Locate the line that contains "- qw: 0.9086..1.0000" in the entries below, then repeat it and every following line through the line that contains "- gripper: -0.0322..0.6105", exactly, and no others.

[Excerpted data]
===

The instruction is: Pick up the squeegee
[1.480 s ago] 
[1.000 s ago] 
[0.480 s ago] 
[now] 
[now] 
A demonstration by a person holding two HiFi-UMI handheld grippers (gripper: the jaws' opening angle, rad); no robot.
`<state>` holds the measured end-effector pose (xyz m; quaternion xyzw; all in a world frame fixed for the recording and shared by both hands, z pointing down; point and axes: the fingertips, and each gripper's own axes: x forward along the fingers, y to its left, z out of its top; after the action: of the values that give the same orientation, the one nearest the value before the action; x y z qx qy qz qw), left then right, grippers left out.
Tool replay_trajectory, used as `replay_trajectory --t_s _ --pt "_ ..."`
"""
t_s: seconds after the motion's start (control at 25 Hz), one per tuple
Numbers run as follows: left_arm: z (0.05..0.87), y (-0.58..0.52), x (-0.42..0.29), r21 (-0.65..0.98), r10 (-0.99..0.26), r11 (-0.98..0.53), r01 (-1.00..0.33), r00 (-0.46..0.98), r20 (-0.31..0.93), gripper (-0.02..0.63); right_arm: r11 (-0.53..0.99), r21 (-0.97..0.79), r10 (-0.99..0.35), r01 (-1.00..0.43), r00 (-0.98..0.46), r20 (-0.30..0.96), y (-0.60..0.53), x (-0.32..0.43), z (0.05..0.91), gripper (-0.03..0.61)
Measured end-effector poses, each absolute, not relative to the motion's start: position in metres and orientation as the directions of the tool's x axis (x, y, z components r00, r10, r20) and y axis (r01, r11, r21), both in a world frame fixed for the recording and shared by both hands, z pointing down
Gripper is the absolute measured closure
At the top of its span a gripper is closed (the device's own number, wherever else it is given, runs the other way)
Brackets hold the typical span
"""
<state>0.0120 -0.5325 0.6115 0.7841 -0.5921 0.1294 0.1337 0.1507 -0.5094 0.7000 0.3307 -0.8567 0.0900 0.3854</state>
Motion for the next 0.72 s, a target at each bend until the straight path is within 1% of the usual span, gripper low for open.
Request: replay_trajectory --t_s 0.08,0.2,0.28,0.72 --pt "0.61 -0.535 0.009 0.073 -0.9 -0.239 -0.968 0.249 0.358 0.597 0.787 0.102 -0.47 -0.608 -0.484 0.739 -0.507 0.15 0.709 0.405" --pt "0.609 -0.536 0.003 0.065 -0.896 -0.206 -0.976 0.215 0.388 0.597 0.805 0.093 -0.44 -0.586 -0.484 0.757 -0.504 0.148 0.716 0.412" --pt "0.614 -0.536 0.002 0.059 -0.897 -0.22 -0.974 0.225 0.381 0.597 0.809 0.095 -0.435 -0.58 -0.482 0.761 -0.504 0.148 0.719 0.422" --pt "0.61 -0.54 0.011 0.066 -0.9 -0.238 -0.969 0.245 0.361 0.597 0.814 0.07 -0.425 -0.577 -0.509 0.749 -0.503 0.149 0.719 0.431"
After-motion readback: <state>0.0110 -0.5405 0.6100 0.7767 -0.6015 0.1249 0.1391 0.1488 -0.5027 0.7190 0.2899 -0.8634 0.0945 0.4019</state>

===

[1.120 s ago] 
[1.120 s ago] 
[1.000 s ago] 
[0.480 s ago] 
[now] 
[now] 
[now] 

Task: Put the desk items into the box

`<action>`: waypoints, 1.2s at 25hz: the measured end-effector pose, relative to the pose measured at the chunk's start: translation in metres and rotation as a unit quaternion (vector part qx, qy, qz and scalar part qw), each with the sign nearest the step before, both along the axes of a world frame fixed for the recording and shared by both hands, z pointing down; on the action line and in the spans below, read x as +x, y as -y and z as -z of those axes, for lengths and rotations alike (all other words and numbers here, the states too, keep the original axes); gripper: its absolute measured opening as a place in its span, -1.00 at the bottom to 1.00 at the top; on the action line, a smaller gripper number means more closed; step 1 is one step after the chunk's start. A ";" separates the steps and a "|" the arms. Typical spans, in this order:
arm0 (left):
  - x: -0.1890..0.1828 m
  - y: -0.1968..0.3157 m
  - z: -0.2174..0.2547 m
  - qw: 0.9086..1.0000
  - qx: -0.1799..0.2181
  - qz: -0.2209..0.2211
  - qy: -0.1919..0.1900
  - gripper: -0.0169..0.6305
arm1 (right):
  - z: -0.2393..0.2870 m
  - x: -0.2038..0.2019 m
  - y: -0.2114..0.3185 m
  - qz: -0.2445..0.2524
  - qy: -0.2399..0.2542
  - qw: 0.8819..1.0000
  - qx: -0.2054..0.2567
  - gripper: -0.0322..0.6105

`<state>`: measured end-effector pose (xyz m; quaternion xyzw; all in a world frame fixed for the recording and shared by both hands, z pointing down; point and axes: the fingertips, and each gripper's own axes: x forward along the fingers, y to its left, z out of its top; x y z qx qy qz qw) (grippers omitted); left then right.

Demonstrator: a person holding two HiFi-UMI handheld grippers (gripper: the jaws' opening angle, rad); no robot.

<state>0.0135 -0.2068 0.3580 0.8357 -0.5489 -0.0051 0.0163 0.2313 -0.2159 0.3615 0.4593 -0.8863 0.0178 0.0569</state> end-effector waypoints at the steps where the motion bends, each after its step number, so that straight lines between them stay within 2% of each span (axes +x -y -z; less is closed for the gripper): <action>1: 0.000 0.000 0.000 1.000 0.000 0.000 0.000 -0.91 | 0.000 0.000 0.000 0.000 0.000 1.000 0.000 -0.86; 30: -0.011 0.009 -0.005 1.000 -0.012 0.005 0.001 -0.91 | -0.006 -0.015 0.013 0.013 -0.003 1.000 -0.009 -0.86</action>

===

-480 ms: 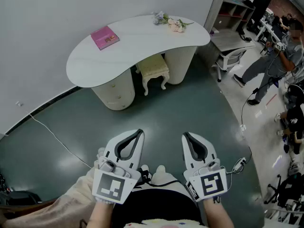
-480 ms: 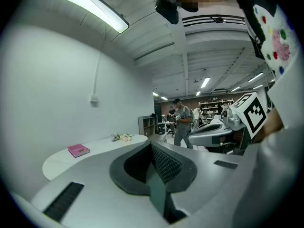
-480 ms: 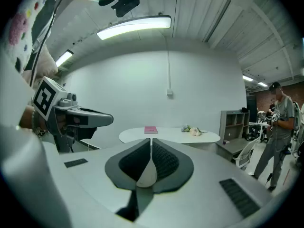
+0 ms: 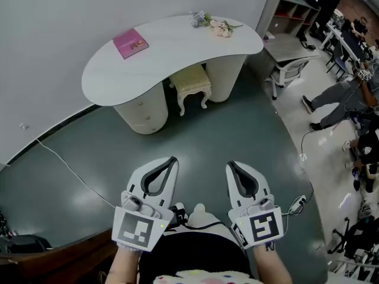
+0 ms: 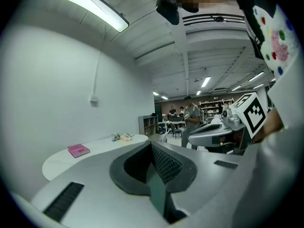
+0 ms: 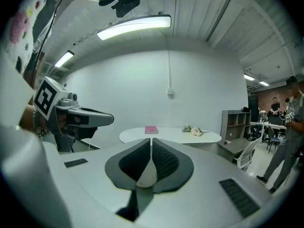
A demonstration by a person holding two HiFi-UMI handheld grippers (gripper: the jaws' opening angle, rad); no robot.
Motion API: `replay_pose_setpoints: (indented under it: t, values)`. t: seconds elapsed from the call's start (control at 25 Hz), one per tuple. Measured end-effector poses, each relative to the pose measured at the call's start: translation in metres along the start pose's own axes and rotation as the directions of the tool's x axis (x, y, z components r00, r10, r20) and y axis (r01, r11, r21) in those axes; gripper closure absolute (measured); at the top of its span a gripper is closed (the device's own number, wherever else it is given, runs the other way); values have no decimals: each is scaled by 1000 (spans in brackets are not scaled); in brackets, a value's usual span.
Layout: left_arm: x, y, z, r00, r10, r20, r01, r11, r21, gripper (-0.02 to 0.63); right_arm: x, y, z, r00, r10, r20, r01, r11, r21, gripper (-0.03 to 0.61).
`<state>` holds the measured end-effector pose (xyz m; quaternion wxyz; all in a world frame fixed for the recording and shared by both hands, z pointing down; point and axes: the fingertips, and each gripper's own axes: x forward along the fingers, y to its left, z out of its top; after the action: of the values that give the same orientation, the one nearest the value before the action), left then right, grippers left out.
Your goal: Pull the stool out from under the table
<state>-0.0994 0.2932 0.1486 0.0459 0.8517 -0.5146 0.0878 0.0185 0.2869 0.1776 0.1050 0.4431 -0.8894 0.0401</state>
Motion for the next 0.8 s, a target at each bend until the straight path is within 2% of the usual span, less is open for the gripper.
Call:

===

[Written response]
  - qw: 0.9086..1.0000
  - qx: -0.1799..0.2181
  - qz: -0.2209..0.2211
  - qy: -0.1919..0.1900
  - gripper: -0.0169..0.6305
arm1 (right):
  - z: -0.2393..0.2870 m
  - x: -0.2038..0.2019 m
  - y: -0.2114..0.3185 m
  - qz: -0.2445..0.2524
  - qy: -0.2399..0.2542
  - qw: 0.8819..1.0000
  - qx: -0.2054..0.2567
  - gripper: -0.0322..0.6105

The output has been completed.